As the days pass I learn of Necron’s past, the fall of the civilisation at the hands of the Old Gods and the deception of the C’Tan leading to the great sleep. I learned of Setheytr’s pasted, once a high nobleman with a passion for relics of defeated species that continued even after he took the offer of immortality. As the years passed leading to the Necron’s going into stasis, Setheytr began keeping captives of races now long forgotten to the galaxy. Deep underneath the lord’s throne room is a museum of sorts, housing relics and beings held in stasis as a testament to the lord’s victories over the living. 
His prized capsule is of Gaea, priestess to the Nmmeti race. Her father was the warlord of the military when Setheytr came to take the planetary system, the following battle was swift and one sided due to the Seth’s superior technology. The Nmmeti government surrendered to his might; in return they became a second Tomb World and swore an oath to protect its location from all including other Necron Lords. The Overlord took Gaea as a prize and insurance, with them long since extinct from the galaxy she now serves as a reminder of the beauty of flesh. 
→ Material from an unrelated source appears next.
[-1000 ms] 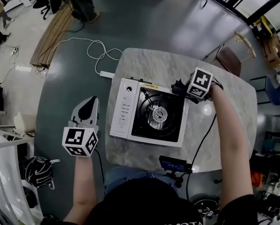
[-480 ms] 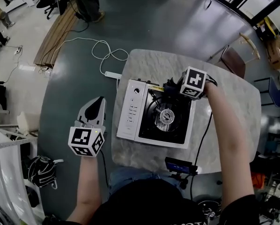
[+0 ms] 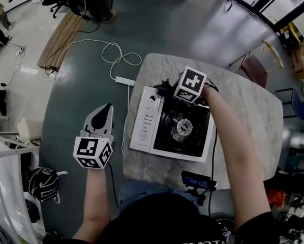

Seth paces endlessly throughout the Tomb World, the noise of reactivation obelisks firing energy into the Deathmarks catacombs nearby. Countless scarabs moving around his path, like one single entity they scurry about collecting fragments of living metal dropped by the Spyders, and returning them to their lairs to be assigned to half broken troops. It seems like not a single day has passed but in truth due to the Necron’s physiology, food and sleep seem foreign to Seth now, and in truth it has been 2 Imperial years since the Lord’s awakening.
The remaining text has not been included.